During training, the network generates a mosaic of images every 44 batches (effectively after each epoch). This mosaic contains 8 generated images for each of the 9 classes in this classification problem. Initially, the generated images will be quite noisy, but as training progresses, the quality of the generated images will improve significantly.

Generated patches in epoch 10

Generated patches in epoch 100

Real patches of Pavia University

After training is complete, you can generate images conditioned on specific class labels. The cstylegan2/test_G.py script in the GitHub repository allows you to generate images for each class in the dataset. This script accepts two parameters:

name: The name used during training, in this case, PAVIA.
model (optional): The number of the saved model to use. If not specified, the latest saved model will be used.

To run the script and generate images, use the following command:

python cstylegan2/test_G.py --name=PAVIA

The script will generate 8 images for each class in the dataset. These images will be saved in the test/PAVIA/G directory.

Classification

For the classification task, the network logs the overall accuracy and class-wise accuracy for both the training and validation sets each time a model is saved. To identify the best model from the training process, you can use the select_best_model.py script. This script analyses the validation log files and selects the model with the highest average accuracy.

 python cstylegan2/select_best_model.py --name=PAVIA

The script returns the model number with the highest average accuracy. To evaluate this model, use the test_D.py script, which accepts the following parameters:

folder: The directory where the dataset is stored, e.g., data/PAVIA.
name: The name used for training the network, e.g., PAVIA.
model: The number of the best model selected during training.
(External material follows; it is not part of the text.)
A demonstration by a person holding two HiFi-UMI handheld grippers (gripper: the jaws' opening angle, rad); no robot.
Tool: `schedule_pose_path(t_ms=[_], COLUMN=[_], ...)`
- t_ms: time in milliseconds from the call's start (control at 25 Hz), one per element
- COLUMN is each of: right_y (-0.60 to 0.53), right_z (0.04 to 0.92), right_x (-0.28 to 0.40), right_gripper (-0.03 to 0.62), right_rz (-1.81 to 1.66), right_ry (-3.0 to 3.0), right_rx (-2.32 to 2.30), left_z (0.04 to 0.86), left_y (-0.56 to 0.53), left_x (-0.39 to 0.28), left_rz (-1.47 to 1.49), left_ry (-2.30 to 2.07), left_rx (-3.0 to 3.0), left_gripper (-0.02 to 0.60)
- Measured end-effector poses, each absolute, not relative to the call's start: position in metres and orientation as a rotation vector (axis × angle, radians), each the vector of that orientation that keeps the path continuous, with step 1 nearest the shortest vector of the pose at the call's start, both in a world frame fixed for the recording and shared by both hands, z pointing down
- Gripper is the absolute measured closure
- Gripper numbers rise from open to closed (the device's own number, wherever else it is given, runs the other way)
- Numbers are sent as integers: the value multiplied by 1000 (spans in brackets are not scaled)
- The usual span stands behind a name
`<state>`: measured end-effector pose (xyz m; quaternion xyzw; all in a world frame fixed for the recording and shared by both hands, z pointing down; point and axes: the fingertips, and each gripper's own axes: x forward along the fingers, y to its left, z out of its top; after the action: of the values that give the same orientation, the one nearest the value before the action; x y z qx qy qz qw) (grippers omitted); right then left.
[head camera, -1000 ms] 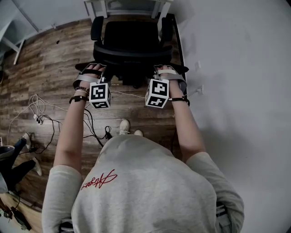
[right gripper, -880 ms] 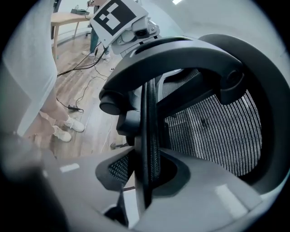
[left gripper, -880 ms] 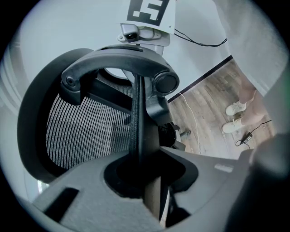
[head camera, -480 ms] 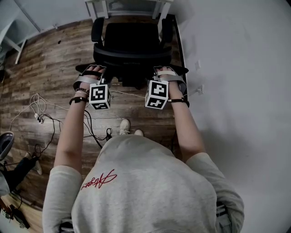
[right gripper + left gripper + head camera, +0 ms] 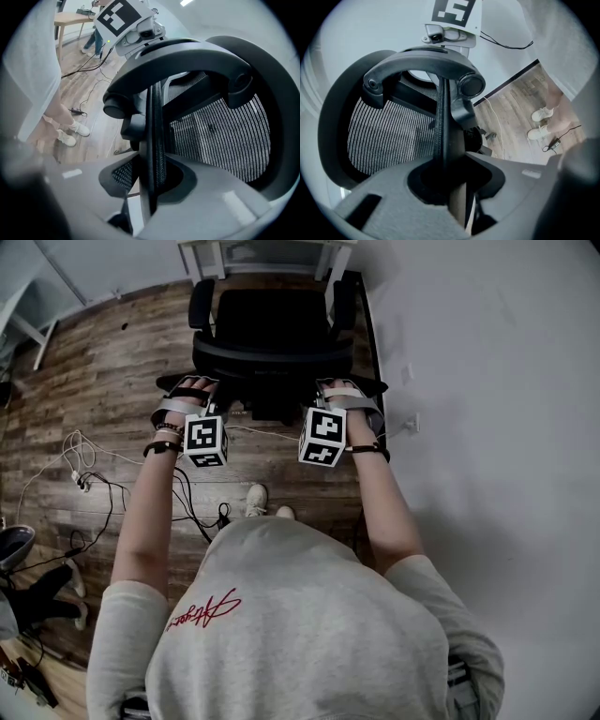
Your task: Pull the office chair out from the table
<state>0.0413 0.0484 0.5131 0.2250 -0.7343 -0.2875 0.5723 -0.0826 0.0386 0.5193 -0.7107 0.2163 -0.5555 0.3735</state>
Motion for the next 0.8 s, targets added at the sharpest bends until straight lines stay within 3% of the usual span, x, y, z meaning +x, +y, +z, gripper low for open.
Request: schedule_pose_path(t_ms=[800], right_y=[58], right_z=[516], right_x=[52], right_gripper=[500], right_rz=[-743], right_ry=[-1716], right_rx=[531], left_z=[521], left_y=[49], left_x=[-73], left_rz=[-1430], left_ry=[578], left_rx=[-1800], left_gripper=[488])
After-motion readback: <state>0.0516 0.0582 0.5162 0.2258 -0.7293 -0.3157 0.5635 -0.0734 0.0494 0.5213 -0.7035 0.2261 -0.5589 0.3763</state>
To evaluate the best saved model, run the following command:

python cstylegan2/test_D.py data/PAVIA --folder=data/PAVIA --name=PAVIA --model=NUMBER_OF_THE_BEST_MODEL

The script will output the overall accuracy, average accuracy per class, and the accuracy for each individual class.

Applications

Remote Sensing and Environmental Monitoring

The network could be used for classifying multispectral remote sensing images, making it suitable for tasks such as land cover classification,environmental monitoring, anddisaster response. For example, it could assist in distinguishing between forests, urban areas, and water bodies, or evaluating the effects of natural disasters like floods or wildfires.

Precision Agriculture

The network could be used for crop health monitoring and weed detection in precision agriculture. It can help identify early signs of plant stress or disease, enabling farmers to optimize yields. Additionally, the network could automate the detection of weeds, supporting more efficient herbicide application and promoting sustainable farming.

Urban Planning and Development

The network could be applied to urban land use classification and infrastructure monitoring by analysing aerial or satellite images. This can assist urban planners in mapping urban expansion, monitoring roads and infrastructure development, and making decisions for sustainable city growth.

Data Augmentation and Synthetic Image Generation

The network could be used for data augmentation by generating synthetic images, particularly in cases of imbalanced datasets. This allows it to create additional data for minority classes, improving performance in tasks like training data generation and enhancing model accuracy when real-world data is limited.

Contributing

Visit the GitHub repository and submit a Pull Request. We have templates available for both bug reports and feature requests!

Send me an email if you have any questions or suggestions. I'm always happy to help and improve the project!

License

This project is licensed under GPL-v3 to ensure it remains fully open and collaborative. The GPL-v3 license allows anyone to freely use, modify, and distribute the code while guaranteeing that any derivative works also remain open-source. By adopting this license, the project fosters a community-driven environment that emphasizes transparency, innovation, and equal access, encouraging continuous contributions and ensuring that the spirit of open-source is preserved for future developments.